All lines below containing the string "name" are to be copied.

Data entries
[Start of Attachment]
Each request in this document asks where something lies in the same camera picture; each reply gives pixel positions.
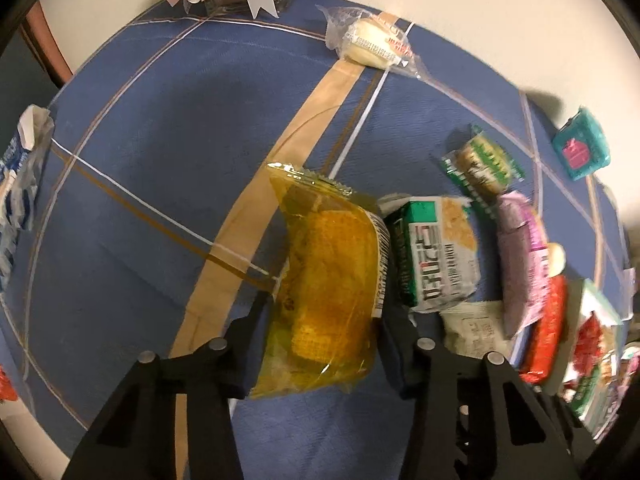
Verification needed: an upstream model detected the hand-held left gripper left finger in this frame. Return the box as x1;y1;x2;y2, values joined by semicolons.
62;291;275;480

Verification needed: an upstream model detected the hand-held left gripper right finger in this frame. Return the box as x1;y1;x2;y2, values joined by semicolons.
380;307;598;480

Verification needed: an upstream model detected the yellow clear snack packet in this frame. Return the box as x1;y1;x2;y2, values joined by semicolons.
250;162;391;401

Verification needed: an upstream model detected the red gold-print snack packet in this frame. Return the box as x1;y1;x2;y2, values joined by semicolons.
520;275;569;384

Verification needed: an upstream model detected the white round snack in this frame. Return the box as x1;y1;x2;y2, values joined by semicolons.
547;243;567;277

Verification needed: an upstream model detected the light green cardboard box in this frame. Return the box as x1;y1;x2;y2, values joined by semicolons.
565;280;627;436

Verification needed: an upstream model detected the beige snack packet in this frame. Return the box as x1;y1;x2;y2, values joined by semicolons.
440;300;516;358

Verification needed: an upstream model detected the white green cracker packet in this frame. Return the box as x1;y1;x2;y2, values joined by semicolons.
377;195;481;313

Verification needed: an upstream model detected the purple snack packet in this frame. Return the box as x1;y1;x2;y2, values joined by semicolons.
497;192;548;338

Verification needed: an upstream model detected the green wrapped cookie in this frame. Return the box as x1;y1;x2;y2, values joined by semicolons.
442;125;526;216

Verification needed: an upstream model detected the blue plaid tablecloth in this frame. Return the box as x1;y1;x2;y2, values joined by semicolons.
0;0;631;480

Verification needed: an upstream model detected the blue white crumpled packet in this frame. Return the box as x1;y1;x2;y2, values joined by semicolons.
0;105;54;291

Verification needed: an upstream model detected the teal toy house box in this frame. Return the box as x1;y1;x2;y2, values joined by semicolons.
552;107;611;181

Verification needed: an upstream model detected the clear wrapped white cake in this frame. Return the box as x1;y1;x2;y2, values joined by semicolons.
320;5;423;81

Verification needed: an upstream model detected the dark cabinet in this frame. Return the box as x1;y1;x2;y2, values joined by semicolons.
0;25;66;126

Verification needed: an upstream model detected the pink board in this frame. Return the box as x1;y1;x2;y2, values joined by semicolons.
25;5;74;86

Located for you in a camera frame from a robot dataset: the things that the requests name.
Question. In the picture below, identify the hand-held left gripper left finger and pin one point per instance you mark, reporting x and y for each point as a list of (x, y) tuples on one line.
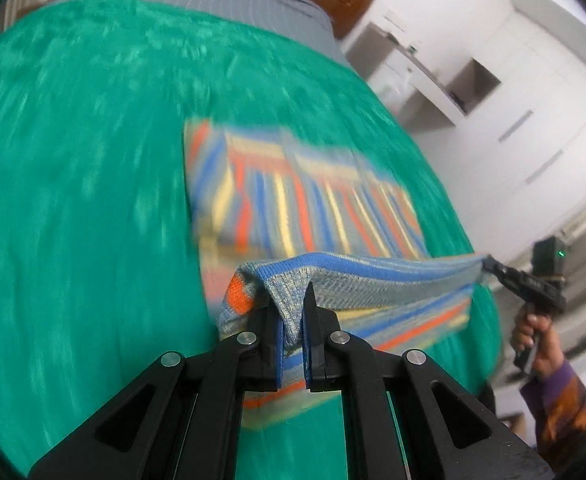
[(274, 360)]

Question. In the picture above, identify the striped knit sweater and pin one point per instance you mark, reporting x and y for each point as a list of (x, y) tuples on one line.
[(323, 200)]

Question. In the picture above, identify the person's right hand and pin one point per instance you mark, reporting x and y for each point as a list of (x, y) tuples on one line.
[(545, 350)]

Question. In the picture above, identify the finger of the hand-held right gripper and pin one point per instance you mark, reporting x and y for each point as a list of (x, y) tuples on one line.
[(503, 272)]

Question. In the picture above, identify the white wardrobe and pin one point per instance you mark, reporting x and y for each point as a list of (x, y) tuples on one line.
[(548, 110)]

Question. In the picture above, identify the white desk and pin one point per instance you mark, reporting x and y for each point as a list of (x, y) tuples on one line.
[(423, 85)]

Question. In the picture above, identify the green blanket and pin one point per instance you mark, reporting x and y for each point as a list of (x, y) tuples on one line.
[(73, 210)]

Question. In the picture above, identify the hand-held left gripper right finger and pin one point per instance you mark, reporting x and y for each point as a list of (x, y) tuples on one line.
[(309, 365)]

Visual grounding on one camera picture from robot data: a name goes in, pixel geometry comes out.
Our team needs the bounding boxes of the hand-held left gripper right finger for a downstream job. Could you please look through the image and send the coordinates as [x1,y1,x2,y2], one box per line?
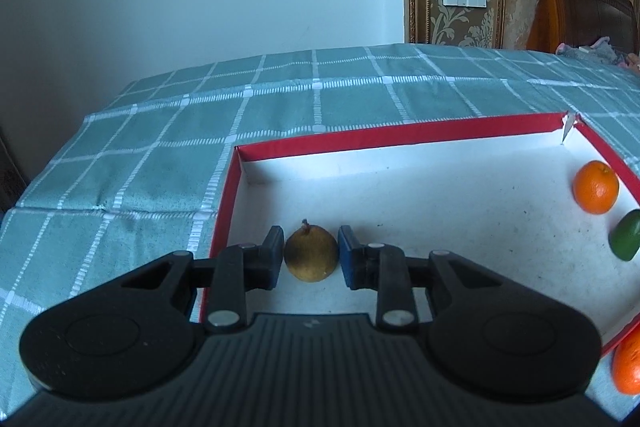
[338,225,502,334]

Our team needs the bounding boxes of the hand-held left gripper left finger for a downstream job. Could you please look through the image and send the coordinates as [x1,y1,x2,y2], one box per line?
[122,225,286,334]

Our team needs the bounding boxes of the small brown pear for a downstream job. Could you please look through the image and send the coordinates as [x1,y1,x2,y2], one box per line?
[284,219,341,283]

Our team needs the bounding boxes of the red cardboard box lid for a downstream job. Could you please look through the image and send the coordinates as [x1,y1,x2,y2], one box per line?
[199,112,640,358]

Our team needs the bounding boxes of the orange tangerine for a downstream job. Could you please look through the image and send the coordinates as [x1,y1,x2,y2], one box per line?
[611,334,640,395]
[573,160,620,214]

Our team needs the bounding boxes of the green tomato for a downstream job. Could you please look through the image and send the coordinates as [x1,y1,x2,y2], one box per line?
[608,209,640,263]

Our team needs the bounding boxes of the teal checked tablecloth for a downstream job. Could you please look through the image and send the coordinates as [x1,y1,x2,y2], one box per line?
[0,44,640,413]

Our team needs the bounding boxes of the pink grey clothes pile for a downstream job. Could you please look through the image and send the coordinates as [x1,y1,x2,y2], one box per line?
[554,37,640,68]
[End of Attachment]
▸ **Written response**:
Located for you in a camera frame from a robot dataset: the things that the requests name.
Visual grounding on one camera picture from robot data: a name goes in, pixel geometry comes out.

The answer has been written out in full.